Obese ZSF1 rats demonstrated marked glomerular injury with a glomerular injury score that was 80% higher than lean ZSF1 rats. Both interventional PTUPB and enalapril treatments equipotently attenuated glomerular injury by 50% in obese ZSF1 rats (Figure 4 A, C). Consistent with marked glomerular injury, the obese ZSF1 rats had 60% lower renal nephrin expression compared to lean ZSF1 rats. PTUPB and enalapril treatments equipotently elevated nephrin expression in the kidney of obese ZSF1 rats (Figure 4 B, D). Experiments in isolated glomeruli demonstrate that angiotensin II markedly elevated glomerular albumin permeability. Interestingly, PTUPB directly protected the glomerular filtration barrier and attenuated angiotensin II-induced increase glomerular albumin permeability. In the presence of PTUPB, angiotensin II-induced glomerular albumin permeability was >50% lower than angiotensin II alone (Figure 4E).

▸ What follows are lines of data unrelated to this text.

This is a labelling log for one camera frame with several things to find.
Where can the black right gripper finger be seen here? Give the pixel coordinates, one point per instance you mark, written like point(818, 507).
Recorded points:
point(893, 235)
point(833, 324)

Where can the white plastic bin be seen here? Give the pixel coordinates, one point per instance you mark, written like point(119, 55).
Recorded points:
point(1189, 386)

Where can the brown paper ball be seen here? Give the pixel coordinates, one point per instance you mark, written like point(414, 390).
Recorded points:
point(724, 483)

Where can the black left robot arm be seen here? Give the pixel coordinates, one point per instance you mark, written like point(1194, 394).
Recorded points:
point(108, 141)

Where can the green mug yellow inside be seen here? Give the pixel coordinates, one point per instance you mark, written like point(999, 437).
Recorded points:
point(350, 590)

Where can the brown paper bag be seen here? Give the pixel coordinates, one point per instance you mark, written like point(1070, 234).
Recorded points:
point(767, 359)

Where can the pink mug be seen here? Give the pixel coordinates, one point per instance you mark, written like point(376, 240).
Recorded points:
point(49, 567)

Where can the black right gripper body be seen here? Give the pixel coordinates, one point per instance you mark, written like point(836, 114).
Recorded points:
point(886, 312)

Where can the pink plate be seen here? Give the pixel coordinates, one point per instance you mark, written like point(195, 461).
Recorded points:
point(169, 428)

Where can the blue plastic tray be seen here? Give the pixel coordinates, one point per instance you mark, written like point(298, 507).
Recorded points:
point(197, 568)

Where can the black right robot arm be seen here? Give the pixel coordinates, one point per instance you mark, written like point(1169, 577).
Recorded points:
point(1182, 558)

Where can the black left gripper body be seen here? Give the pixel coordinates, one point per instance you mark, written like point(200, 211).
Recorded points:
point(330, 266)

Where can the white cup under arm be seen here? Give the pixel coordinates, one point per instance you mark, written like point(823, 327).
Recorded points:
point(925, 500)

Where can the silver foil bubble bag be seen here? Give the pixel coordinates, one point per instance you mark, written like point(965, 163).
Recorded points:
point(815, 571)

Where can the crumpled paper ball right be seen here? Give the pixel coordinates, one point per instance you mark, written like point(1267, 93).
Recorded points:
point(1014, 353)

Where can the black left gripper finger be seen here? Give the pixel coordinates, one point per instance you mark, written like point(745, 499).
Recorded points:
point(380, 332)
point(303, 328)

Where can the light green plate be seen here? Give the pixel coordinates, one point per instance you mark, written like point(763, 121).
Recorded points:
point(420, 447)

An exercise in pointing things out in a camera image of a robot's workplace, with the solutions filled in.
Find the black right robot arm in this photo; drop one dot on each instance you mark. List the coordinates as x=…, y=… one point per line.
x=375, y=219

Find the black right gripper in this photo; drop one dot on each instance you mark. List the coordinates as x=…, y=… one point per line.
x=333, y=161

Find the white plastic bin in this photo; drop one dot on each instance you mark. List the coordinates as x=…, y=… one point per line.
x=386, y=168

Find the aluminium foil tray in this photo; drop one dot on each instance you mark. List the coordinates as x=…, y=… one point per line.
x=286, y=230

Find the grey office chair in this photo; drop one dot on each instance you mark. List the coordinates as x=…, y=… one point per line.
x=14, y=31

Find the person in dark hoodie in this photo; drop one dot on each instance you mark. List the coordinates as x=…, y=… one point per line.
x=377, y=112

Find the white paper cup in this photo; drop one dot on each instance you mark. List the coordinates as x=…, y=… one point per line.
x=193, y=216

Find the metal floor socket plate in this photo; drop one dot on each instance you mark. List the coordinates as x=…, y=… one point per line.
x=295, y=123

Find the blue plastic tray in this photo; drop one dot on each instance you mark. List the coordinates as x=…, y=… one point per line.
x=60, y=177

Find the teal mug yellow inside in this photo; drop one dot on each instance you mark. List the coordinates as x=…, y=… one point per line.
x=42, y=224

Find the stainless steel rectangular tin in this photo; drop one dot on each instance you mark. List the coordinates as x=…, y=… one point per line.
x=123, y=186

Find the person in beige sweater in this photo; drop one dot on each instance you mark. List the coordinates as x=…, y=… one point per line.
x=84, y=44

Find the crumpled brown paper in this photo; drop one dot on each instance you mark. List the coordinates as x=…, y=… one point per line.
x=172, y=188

Renal fibrosis was 60% higher in obese ZSF1 rats compared to lean ZSF1 rats. Interventional PTUPB and enalapril treatments demonstrated marked anti-fibrotic actions and equipotently reduced renal collagen deposition in obese ZSF1 rats (Figure 5A-C).

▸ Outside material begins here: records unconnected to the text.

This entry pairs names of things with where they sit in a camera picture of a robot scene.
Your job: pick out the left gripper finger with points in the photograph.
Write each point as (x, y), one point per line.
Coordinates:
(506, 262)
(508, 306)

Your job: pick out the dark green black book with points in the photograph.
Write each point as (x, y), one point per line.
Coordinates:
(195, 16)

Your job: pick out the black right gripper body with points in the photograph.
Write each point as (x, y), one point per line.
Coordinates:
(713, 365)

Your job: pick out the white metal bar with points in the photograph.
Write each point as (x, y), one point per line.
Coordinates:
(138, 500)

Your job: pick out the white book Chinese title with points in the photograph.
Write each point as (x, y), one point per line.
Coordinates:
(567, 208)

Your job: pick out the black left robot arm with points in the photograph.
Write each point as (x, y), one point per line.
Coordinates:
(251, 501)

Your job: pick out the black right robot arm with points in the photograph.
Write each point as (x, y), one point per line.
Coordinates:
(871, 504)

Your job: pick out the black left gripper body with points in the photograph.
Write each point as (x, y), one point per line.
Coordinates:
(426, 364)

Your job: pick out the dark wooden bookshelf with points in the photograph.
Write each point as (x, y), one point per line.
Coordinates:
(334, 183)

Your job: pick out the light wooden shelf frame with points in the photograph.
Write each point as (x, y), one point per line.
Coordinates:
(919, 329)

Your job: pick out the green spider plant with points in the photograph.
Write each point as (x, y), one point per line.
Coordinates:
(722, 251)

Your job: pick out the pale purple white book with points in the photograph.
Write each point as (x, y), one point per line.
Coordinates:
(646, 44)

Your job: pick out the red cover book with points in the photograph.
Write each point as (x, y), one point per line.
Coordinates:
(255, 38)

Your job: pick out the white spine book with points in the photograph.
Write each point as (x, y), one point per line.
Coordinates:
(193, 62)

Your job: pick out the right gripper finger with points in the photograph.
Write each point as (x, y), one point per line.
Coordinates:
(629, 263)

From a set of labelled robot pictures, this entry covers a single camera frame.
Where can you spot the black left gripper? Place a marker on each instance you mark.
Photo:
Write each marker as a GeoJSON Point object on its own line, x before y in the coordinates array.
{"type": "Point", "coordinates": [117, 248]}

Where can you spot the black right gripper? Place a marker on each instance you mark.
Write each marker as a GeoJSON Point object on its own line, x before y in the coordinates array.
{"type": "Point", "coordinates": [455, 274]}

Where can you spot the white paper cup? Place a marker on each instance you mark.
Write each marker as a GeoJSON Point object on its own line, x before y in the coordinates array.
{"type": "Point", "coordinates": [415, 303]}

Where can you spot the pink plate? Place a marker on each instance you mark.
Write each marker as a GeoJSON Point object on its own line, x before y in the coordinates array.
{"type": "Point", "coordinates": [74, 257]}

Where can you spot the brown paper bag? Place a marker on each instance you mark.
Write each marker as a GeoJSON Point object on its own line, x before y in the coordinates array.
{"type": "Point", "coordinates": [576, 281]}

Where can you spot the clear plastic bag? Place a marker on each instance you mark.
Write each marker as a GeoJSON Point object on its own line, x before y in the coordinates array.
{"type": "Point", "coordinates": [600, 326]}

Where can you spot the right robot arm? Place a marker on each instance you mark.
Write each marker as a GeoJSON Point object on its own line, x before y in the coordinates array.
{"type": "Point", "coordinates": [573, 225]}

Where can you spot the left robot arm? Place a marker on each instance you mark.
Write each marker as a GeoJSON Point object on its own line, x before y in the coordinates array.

In the present study, marked renal inflammation with elevated urinary MCP-1 excretion and infiltration of renal macrophages was evident in obese ZSF1 rats. Urinary MCP-1 excretion was 80% higher in obese ZSF1 rats and PTUPB reduced urinary MCP-1 excretion by 53%. Enalapril also demonstrated anti-inflammatory action in obese ZSF1 rats and reduced MCP-1 excretion by 28%. In obese ZSF1 rats, elevated chemokine expression was accompanied by marked renal infiltration of immune cells, and obese ZSF1 rat kidneys had 80% higher CD-68 positive immune cells compared to lean ZSF1 rats. PTUPB and enalapril reduced renal infiltration of immune cells in obese ZSF1 rats by 60 and 45%, respectively (Figure 6A-C). Overall, we demonstrated marked renal injury in type 2 diabetic obese ZSF1 rats. PTUPB and enalapril attenuated renal injury. Interestingly, we demonstrated that PTUPB and enalapril acted similarly with PTUPB being superior in reducing renal tubular injury and inflammation.